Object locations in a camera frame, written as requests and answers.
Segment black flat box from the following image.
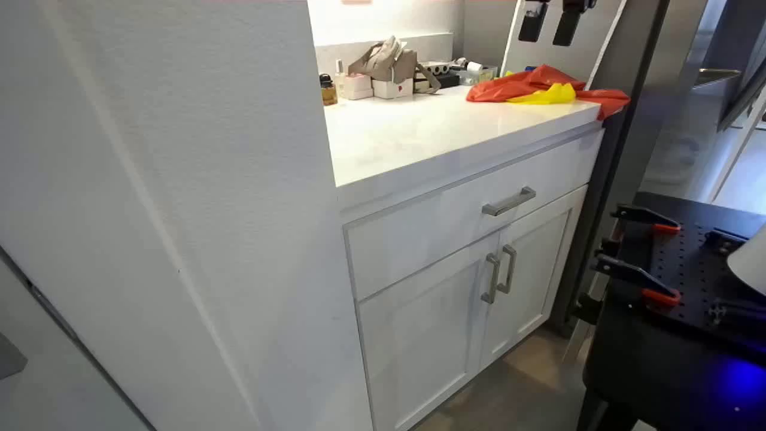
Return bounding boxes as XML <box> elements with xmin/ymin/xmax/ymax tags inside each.
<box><xmin>429</xmin><ymin>69</ymin><xmax>465</xmax><ymax>91</ymax></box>

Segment black clamp with orange tips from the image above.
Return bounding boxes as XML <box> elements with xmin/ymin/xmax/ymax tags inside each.
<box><xmin>593</xmin><ymin>251</ymin><xmax>685</xmax><ymax>310</ymax></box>
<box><xmin>607</xmin><ymin>203</ymin><xmax>685</xmax><ymax>240</ymax></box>

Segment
================
• What this task involves:
The answer must restate each entry word for word and contain no images.

• Your response:
Object locations in a camera frame, written as requests and answers.
Segment black flat box from the following image.
Return bounding boxes as XML <box> elements with xmin/ymin/xmax/ymax tags inside each.
<box><xmin>429</xmin><ymin>69</ymin><xmax>465</xmax><ymax>91</ymax></box>

Segment black clamp with orange tips from the image above.
Return bounding boxes as XML <box> elements with xmin/ymin/xmax/ymax tags inside each.
<box><xmin>593</xmin><ymin>251</ymin><xmax>685</xmax><ymax>310</ymax></box>
<box><xmin>607</xmin><ymin>203</ymin><xmax>685</xmax><ymax>240</ymax></box>

Segment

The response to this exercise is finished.